## Task prompt
Here is a block of entries. Write out its lines exactly, from the first through the one containing "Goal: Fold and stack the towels".

Records from a collection
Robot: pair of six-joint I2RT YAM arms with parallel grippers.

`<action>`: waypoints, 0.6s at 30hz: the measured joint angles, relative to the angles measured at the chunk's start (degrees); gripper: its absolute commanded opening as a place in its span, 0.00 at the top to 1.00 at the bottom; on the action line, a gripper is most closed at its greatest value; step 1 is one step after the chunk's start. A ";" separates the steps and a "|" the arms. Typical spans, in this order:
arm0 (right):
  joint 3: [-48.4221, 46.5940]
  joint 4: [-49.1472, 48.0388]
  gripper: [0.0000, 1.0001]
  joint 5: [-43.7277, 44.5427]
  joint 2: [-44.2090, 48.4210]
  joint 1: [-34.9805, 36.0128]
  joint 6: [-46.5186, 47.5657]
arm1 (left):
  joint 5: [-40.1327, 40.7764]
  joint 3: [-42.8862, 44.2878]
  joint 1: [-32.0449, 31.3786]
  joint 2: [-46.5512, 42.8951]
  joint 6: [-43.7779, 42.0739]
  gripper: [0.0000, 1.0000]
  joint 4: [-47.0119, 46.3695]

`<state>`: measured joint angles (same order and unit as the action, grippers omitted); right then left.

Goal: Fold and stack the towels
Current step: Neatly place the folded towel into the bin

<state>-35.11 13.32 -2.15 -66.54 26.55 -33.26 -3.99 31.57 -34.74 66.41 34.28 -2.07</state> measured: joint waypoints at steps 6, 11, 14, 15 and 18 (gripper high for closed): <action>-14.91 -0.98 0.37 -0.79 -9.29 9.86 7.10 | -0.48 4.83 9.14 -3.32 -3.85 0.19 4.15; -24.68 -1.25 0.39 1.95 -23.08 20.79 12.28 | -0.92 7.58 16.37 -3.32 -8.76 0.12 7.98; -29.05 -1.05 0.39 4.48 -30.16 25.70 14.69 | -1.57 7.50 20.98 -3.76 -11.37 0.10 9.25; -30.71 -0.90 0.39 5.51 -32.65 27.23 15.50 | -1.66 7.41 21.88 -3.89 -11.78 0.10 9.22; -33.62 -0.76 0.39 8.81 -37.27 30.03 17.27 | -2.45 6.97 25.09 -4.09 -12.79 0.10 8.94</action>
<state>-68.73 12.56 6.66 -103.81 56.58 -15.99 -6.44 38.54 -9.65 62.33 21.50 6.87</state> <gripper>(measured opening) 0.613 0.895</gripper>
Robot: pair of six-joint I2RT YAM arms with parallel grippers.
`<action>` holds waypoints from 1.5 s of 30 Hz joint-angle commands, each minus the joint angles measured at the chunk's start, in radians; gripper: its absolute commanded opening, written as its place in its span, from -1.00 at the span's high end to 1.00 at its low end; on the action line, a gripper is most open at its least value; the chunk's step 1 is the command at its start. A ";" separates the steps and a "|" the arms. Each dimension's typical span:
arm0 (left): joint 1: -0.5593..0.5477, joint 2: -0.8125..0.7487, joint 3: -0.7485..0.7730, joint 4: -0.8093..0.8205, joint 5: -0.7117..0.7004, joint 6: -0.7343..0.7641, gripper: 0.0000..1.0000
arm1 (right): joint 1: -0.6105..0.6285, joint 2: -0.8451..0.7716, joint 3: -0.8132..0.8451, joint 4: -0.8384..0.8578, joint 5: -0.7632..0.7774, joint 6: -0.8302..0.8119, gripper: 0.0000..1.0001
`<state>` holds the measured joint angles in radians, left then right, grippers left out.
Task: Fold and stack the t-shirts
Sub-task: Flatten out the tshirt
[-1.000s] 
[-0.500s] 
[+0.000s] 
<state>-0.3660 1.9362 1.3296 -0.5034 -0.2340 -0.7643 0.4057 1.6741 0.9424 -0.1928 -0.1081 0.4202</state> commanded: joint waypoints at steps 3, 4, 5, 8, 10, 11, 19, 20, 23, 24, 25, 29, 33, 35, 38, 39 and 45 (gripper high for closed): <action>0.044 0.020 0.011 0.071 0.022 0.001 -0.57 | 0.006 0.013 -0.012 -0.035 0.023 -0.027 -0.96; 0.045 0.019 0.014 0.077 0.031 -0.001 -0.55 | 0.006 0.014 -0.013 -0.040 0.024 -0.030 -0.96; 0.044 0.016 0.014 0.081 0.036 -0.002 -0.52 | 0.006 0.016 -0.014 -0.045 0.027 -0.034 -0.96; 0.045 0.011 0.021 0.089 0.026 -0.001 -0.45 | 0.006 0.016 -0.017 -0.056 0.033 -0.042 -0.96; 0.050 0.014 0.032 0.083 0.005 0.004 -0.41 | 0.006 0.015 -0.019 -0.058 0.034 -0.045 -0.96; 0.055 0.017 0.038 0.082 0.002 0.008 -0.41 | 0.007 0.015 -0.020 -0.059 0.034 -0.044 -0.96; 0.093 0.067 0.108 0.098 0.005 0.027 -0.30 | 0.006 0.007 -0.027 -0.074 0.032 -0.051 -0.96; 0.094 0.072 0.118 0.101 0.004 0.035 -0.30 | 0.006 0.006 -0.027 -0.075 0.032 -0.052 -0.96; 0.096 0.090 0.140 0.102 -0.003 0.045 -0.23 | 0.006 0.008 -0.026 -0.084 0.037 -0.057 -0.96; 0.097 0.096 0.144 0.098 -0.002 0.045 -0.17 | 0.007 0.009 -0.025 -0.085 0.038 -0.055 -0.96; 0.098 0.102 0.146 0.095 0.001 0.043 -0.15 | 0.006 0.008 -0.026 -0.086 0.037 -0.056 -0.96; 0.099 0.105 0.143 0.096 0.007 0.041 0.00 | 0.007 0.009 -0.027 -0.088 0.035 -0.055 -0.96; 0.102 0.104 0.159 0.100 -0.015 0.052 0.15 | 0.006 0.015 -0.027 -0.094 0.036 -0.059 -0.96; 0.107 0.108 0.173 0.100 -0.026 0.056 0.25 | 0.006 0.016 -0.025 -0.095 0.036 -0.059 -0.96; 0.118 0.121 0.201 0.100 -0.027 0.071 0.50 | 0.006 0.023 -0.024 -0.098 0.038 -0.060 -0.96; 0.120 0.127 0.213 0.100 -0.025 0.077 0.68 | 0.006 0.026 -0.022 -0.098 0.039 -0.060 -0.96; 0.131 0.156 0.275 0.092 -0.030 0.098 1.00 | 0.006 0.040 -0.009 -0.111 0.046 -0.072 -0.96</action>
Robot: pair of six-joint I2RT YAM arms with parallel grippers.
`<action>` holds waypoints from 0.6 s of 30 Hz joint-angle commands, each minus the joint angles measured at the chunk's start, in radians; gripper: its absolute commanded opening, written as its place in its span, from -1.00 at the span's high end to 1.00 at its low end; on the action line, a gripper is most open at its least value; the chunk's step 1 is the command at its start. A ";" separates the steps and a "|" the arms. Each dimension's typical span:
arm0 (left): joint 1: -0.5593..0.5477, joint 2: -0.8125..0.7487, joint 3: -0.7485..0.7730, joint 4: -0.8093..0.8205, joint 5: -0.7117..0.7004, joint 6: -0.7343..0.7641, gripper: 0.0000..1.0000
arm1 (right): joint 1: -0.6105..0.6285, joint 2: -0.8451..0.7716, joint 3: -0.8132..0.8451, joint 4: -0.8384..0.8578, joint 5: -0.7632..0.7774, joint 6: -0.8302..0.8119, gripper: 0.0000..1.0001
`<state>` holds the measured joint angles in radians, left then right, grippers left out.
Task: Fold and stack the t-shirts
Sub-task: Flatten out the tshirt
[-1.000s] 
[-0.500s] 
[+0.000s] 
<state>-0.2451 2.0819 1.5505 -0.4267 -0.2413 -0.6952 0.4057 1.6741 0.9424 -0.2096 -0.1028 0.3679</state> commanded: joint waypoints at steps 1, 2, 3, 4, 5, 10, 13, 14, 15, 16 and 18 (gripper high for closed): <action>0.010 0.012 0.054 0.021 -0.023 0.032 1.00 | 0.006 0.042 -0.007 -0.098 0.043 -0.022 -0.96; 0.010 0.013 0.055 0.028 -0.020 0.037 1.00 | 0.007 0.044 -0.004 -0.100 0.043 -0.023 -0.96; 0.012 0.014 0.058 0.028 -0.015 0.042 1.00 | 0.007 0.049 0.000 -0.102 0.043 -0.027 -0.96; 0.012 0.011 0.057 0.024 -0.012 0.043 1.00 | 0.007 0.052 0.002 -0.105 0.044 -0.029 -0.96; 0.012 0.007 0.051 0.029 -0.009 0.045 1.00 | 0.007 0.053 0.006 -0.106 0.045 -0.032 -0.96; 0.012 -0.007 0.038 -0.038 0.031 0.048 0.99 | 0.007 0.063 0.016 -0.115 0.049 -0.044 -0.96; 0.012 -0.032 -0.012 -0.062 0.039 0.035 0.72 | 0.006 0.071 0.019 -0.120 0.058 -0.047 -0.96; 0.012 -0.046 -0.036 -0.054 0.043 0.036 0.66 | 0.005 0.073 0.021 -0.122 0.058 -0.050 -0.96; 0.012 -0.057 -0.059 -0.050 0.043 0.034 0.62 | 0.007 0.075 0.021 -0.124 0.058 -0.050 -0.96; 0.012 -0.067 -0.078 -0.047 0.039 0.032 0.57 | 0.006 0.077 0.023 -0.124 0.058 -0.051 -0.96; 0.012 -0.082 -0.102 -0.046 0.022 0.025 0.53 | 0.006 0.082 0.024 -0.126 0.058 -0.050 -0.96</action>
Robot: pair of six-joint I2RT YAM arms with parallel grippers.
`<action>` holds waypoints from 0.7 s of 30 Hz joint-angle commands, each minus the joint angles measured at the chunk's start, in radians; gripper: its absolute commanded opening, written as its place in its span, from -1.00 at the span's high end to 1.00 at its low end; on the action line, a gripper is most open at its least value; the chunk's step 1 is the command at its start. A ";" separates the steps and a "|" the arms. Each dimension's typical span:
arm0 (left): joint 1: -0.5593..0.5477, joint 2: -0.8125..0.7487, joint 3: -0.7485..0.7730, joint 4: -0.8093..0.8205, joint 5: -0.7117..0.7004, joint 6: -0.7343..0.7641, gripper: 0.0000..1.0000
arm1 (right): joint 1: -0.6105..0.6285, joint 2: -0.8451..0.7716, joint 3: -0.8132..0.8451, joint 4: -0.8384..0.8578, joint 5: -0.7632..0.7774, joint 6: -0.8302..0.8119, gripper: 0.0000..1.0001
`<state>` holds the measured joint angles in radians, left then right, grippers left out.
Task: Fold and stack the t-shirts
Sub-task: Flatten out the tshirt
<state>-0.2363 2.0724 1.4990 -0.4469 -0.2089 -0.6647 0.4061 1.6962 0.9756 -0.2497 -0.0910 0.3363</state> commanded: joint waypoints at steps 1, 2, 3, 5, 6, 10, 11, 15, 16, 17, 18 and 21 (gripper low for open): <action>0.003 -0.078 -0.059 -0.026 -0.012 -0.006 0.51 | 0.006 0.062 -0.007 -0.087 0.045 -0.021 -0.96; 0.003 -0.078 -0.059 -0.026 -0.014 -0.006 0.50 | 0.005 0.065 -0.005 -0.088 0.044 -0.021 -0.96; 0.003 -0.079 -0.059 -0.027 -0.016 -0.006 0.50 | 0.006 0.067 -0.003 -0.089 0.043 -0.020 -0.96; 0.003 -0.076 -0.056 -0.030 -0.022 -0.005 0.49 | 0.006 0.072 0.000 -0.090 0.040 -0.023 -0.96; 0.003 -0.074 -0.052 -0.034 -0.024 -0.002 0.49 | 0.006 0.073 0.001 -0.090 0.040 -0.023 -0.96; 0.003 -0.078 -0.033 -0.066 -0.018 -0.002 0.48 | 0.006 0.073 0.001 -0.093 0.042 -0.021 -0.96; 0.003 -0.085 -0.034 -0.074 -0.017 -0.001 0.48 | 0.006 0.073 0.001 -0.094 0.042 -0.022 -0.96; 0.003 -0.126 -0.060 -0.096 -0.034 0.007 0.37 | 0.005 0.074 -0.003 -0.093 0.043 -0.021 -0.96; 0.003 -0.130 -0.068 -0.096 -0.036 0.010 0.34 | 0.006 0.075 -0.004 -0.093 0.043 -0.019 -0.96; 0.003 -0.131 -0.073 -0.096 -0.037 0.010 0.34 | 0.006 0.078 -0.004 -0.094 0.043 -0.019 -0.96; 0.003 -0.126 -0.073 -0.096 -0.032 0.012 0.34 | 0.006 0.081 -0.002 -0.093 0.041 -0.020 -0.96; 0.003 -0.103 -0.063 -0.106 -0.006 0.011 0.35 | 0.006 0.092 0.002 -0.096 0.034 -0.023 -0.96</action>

## Expected output
Robot: pair of six-joint I2RT YAM arms with parallel grippers.

`<action>`: waypoints, 0.6s at 30hz: the measured joint angles, relative to the angles measured at the chunk's start (degrees); gripper: its absolute commanded opening as a place in its span, 0.00 at the top to 1.00 at the bottom; on the action line, a gripper is most closed at its greatest value; step 1 is one step after the chunk's start. A ";" separates the steps and a "|" the arms. Typical spans, in this order:
arm0 (right):
  joint 3: [-48.4221, 46.5940]
  joint 4: [-49.1472, 48.0388]
  gripper: [0.0000, 1.0001]
  joint 5: [-43.7277, 44.5427]
  joint 2: [-44.2090, 48.4210]
  joint 1: [-34.9805, 36.0128]
  joint 6: [-46.5186, 47.5657]
arm1 (left):
  joint 5: [-40.1327, 40.7764]
  joint 3: [-42.8862, 44.2878]
  joint 1: [-32.0449, 31.3786]
  joint 2: [-46.5512, 42.8951]
  joint 6: [-43.7779, 42.0739]
  gripper: [0.0000, 1.0000]
  joint 4: [-47.0119, 46.3695]

`<state>`: measured joint angles (same order and unit as the action, grippers omitted); right then left.

Goal: Fold and stack the towels

Nothing else belongs in the answer.